Just last week, Russia took complete control of the city of Avdiivka, about 706 kilometres east of the capital, where troops had battled fiercely over the local chemical plant for weeks.

And a Russian drone attack late Friday struck a residential building in the southern city of Odesa, killing at least one person and injuring several others.

The presence of world leaders in Kyiv will be on display throughout the day Saturday to demonstrate a bulwark of international support and pay tribute to Ukraine’s continued resilience.

Zelenskyy himself warned allies just last week that an “artificial deficit” of arms risks giving Russia a dangerous advantage.

Meanwhile, Biden has been cajoling and criticizing Republicans in Congress to help pass legislation to keep the support flowing.

“The failure to support Ukraine at this critical moment will not be forgotten. Now is the time for us to stand strong with Ukraine and stand united with our allies and partners,” Biden said in a statement.

“Now is the time to prove that the United States stands up for freedom and bows down to no one.”

Biden has chided his political opponents, including former and would-be future president Donald Trump, for inflamed rhetoric around Ukraine and a lack of support that borders on what the current commander-in-chief calls “criminal neglect.”

Trudeau has reached for similar reprovals when it comes to Canada’s Opposition Conservatives and their recent decision to vote against a modernized free-trade deal with Ukraine.

But in contrast to the U.S., both parties have tried to position themselves domestically as the more committed ally: Canada is home to the world’s second-largest Ukrainian diaspora population, after Russia.

People attend a rally to demand the release of Ukrainian prisoners of war, who were taken captive in the Mariupol region of Ukraine by Russian forces, in Kyiv, Ukraine, Saturday, Feb. 24, 2024.  (AP Photo/Evgeniy Maloletka)

On Friday, Canada announced sanctions against 10 more Russian officials and businessmen and 153 entities, in co-ordination with the United States and the United Kingdom.
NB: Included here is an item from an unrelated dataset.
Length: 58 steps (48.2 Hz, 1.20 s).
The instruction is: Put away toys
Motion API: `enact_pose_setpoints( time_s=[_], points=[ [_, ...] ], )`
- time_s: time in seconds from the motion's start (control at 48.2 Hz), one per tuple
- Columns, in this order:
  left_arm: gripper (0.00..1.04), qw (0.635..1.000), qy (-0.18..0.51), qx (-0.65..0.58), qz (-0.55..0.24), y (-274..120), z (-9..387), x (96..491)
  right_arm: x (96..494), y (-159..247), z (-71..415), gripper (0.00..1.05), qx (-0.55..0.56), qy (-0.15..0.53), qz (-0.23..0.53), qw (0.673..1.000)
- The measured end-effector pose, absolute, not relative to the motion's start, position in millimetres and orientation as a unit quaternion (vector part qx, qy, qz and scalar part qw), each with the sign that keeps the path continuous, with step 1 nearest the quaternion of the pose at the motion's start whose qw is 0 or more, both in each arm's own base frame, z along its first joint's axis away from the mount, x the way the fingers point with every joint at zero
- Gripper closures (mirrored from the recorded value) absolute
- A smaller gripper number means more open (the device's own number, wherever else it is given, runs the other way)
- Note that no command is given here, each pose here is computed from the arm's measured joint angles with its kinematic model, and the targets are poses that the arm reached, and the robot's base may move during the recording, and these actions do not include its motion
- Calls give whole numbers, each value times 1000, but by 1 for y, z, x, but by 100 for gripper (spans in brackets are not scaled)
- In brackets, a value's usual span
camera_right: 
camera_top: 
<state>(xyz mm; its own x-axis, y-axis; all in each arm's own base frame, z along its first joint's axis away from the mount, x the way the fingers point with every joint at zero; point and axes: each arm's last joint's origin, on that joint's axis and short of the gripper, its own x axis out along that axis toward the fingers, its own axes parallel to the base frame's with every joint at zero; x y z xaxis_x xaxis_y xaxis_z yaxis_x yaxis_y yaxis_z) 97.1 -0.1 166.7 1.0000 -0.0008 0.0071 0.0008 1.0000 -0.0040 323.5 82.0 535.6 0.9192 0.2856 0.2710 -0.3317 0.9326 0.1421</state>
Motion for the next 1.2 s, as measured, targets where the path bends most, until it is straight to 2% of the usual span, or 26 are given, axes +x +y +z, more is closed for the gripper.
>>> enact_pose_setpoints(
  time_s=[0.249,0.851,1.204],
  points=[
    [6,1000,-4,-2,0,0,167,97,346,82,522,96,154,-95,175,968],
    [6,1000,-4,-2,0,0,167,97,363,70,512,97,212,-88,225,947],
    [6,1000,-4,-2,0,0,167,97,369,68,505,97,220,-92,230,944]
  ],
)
The European Union also announced new sanctions ahead of the anniversary of the war.

The prime minister’s show of solidarity in Kyiv also provides an opportunity to help restore the relationship’s lustre after a gaffe during Zelenskyy’s visit to Ottawa last fall set off an international embarrassment.

With the Ukrainian president in the House of Commons, members of Parliament paid a war hero’s tribute to a Ukrainian-Canadian veteran who turned out to have fought for the Nazis in the Second World War.

The incident made headlines around the world, prompted a prime ministerial apology, cost former House Speaker Anthony Rota his job and provided ample fodder for Russia’s propaganda machine.